--- INPUT Enclosed Below ---
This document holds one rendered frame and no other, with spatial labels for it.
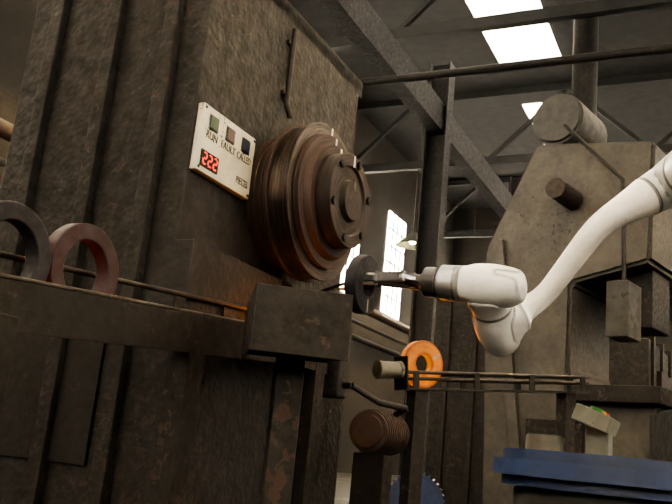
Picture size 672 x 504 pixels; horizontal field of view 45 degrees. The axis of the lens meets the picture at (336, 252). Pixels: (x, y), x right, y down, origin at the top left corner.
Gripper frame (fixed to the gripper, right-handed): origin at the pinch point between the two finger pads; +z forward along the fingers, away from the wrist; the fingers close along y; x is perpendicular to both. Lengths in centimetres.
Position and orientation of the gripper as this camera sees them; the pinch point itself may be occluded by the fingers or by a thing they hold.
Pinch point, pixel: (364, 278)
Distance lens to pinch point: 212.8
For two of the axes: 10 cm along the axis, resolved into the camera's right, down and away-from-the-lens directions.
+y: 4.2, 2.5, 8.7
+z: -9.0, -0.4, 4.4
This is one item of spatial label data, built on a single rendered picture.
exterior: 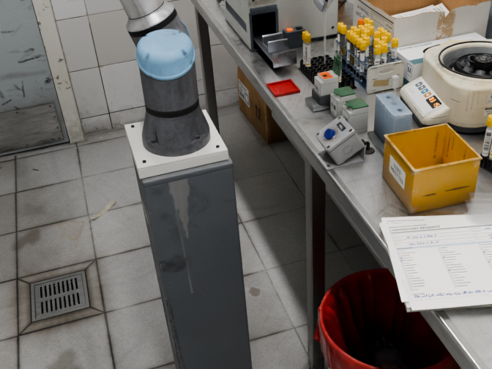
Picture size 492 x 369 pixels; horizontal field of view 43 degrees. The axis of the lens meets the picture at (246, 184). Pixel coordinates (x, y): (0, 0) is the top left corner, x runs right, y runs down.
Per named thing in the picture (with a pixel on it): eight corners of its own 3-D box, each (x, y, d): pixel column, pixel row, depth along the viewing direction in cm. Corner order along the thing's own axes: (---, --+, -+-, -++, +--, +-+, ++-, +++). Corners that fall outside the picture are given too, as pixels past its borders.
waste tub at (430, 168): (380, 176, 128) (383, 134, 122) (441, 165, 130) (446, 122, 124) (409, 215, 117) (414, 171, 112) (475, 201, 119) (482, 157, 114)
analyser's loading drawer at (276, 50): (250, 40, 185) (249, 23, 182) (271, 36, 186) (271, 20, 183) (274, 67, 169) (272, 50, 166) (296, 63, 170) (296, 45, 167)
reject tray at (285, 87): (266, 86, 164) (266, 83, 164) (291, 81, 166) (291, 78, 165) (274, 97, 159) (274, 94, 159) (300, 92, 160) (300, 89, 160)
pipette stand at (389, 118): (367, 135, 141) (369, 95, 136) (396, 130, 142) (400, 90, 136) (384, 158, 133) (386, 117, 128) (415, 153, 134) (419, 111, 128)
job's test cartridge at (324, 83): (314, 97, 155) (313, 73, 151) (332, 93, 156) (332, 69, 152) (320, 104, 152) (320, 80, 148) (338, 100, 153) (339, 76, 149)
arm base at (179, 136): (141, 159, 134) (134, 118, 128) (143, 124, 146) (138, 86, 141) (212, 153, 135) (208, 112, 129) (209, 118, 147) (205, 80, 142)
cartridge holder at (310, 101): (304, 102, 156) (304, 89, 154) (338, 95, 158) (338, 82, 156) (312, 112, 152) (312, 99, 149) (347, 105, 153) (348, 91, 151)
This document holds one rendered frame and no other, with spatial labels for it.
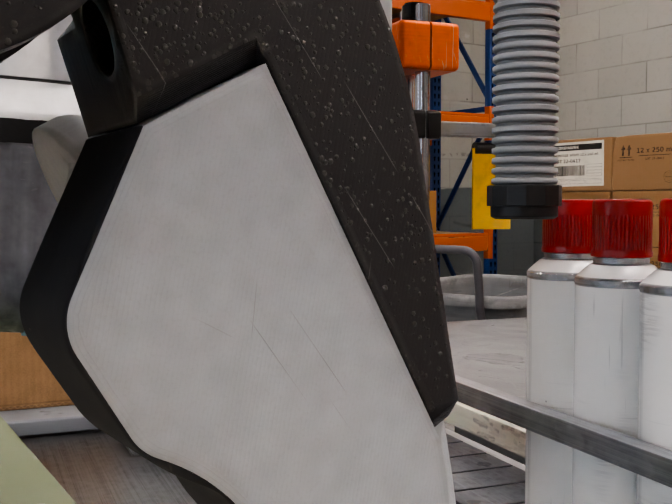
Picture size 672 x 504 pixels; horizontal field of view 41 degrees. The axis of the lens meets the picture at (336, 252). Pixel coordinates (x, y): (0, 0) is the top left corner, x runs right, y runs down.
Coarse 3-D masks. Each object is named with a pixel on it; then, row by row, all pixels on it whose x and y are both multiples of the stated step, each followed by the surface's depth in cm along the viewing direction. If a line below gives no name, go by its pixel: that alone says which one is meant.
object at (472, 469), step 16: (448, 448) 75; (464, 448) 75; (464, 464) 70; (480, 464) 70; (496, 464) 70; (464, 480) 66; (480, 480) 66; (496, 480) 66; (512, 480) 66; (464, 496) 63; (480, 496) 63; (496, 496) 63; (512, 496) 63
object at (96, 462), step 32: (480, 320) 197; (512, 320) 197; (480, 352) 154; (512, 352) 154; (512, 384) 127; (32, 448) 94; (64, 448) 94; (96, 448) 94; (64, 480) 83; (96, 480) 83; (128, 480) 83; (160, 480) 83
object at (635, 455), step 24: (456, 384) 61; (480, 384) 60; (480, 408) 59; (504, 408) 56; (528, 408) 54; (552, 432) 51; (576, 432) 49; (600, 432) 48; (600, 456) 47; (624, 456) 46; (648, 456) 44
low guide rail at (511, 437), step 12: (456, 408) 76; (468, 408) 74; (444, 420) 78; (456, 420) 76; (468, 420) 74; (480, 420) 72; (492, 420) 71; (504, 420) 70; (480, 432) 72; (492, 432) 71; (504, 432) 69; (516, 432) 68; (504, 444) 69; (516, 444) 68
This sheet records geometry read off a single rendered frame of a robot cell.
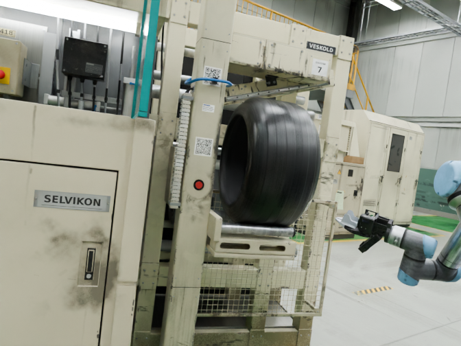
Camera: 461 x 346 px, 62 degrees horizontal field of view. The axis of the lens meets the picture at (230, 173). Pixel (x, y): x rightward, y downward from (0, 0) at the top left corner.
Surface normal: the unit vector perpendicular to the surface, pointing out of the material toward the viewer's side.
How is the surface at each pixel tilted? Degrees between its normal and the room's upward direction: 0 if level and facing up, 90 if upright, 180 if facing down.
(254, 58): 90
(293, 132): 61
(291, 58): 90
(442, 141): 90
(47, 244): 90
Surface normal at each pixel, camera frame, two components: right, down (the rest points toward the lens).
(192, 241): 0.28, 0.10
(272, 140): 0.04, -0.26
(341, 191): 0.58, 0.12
--- End of Enclosed INPUT ---
--- INPUT Enclosed Below ---
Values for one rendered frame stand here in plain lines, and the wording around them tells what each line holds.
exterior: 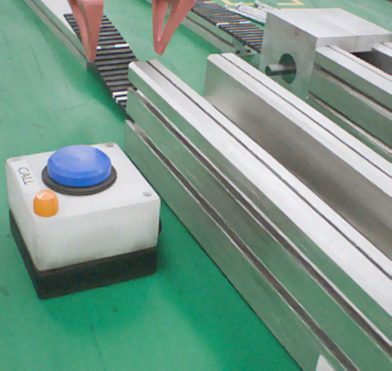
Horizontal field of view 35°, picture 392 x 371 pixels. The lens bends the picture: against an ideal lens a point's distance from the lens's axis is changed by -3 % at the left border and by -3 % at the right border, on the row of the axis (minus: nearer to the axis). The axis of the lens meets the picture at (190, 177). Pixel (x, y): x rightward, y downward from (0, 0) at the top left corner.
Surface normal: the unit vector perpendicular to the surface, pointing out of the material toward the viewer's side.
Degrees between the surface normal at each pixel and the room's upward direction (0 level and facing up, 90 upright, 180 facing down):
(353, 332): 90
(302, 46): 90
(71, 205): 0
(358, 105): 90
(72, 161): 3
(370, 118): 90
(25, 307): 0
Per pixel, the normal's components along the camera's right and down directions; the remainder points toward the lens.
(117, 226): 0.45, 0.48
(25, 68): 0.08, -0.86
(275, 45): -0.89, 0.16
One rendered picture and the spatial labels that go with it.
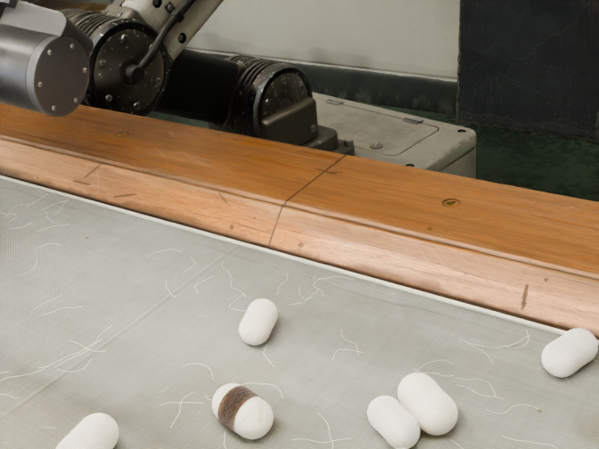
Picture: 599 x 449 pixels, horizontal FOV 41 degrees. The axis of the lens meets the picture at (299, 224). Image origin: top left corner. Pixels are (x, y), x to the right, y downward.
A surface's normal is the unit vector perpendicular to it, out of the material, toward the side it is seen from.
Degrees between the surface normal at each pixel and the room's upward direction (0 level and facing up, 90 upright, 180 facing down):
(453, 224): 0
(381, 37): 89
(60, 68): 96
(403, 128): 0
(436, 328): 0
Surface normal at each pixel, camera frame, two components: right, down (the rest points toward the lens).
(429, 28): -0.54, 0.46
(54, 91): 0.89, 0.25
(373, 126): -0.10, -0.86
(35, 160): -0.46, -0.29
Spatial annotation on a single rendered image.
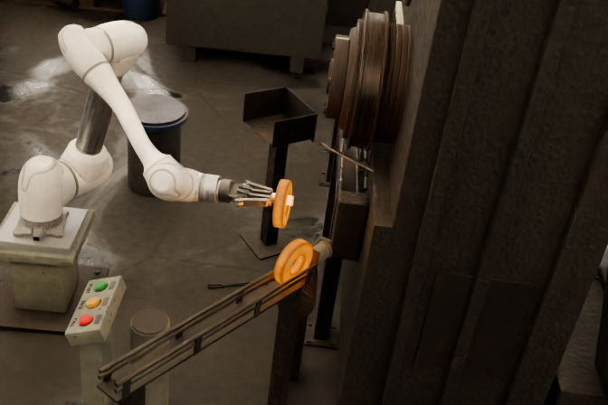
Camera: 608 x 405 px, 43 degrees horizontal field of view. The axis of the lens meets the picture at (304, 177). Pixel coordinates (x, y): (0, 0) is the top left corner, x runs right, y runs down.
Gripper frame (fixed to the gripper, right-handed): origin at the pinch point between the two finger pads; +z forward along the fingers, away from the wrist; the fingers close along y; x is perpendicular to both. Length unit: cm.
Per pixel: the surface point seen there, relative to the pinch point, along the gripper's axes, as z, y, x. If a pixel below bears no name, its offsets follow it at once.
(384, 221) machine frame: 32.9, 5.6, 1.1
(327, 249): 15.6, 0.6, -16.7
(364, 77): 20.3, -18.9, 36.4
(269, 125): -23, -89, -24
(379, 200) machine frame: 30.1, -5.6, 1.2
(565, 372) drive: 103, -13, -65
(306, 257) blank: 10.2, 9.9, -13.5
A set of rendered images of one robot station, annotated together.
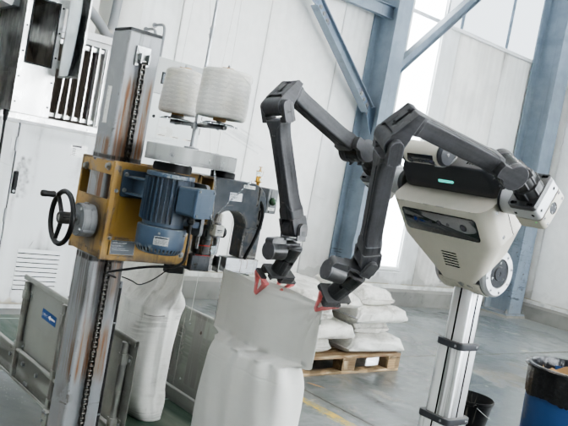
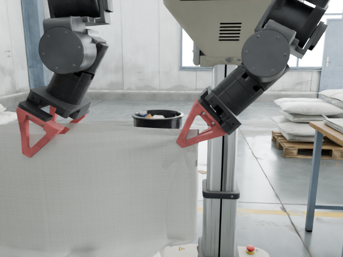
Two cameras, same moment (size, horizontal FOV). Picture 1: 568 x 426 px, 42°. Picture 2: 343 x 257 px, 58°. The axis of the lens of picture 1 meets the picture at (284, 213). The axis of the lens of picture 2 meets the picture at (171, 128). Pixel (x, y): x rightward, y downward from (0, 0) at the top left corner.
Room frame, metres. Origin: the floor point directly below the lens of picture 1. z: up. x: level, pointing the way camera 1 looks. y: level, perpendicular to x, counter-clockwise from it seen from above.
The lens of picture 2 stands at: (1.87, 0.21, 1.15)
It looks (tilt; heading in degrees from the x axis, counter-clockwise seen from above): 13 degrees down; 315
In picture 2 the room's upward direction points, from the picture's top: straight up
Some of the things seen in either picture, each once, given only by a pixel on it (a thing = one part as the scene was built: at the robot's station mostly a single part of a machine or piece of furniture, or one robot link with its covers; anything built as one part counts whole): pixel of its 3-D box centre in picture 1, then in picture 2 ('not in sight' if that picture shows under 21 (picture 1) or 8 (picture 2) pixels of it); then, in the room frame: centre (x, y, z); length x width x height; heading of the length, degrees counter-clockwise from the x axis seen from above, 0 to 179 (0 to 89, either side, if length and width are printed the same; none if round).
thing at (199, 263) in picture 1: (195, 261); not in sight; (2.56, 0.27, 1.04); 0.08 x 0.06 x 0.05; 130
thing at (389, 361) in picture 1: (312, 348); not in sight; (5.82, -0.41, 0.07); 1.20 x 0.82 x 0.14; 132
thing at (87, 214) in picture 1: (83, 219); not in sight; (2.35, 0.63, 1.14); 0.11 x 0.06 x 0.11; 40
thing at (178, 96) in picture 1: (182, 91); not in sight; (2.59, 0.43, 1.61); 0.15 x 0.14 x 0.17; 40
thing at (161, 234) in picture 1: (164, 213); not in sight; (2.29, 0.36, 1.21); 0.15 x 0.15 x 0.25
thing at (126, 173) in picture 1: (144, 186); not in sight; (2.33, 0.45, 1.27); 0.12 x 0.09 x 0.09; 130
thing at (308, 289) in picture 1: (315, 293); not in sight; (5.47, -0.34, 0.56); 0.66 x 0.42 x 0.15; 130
--- End of Enclosed INPUT ---
--- INPUT Enclosed Below ---
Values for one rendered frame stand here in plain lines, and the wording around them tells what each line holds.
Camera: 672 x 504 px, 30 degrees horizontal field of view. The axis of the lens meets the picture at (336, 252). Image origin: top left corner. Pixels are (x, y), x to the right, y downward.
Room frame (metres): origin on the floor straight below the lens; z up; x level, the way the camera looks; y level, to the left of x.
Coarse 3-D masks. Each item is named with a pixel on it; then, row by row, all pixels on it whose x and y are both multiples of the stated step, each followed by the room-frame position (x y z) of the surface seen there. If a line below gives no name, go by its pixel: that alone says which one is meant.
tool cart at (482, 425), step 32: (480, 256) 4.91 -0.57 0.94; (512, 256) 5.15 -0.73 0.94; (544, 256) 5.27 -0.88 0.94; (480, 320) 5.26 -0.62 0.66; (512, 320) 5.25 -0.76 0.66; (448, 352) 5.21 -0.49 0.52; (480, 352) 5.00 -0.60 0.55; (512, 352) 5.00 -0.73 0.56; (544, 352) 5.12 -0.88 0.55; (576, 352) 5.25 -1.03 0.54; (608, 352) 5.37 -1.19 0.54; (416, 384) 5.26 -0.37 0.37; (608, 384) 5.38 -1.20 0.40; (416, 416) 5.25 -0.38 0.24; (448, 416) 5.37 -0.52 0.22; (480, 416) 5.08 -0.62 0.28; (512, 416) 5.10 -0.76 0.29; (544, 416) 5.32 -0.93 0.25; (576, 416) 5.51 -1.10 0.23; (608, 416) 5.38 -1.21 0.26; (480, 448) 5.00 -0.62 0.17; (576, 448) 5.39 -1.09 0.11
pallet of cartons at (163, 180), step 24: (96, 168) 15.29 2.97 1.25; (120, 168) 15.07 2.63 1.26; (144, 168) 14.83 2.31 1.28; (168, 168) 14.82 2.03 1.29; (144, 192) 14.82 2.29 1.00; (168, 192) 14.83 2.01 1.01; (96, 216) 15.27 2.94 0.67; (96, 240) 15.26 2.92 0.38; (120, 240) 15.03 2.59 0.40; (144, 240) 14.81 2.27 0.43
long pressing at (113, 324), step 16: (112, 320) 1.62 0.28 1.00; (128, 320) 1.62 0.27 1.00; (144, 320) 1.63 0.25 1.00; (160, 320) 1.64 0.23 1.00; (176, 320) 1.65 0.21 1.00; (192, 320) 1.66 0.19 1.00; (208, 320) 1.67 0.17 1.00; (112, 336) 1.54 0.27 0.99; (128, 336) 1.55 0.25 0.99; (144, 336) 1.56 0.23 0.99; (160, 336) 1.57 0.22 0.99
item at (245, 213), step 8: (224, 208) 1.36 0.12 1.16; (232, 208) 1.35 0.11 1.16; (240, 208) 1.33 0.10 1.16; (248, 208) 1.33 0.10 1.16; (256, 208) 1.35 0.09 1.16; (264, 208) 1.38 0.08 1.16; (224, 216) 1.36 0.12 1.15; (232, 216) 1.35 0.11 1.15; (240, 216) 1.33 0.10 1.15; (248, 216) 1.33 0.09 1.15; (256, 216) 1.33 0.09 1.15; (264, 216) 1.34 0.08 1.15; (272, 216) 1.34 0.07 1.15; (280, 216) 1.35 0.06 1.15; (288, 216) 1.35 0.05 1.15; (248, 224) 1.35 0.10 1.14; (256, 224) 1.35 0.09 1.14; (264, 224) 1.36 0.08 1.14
--- End of Enclosed INPUT ---
Please copy, exactly and with nothing else, the lines above beginning at the line that has "thing at (126, 173)" and ending with the line that has "thing at (308, 289)".

thing at (126, 173) in picture 1: (144, 186); not in sight; (2.33, 0.45, 1.27); 0.12 x 0.09 x 0.09; 130
thing at (308, 289) in picture 1: (315, 293); not in sight; (5.47, -0.34, 0.56); 0.66 x 0.42 x 0.15; 130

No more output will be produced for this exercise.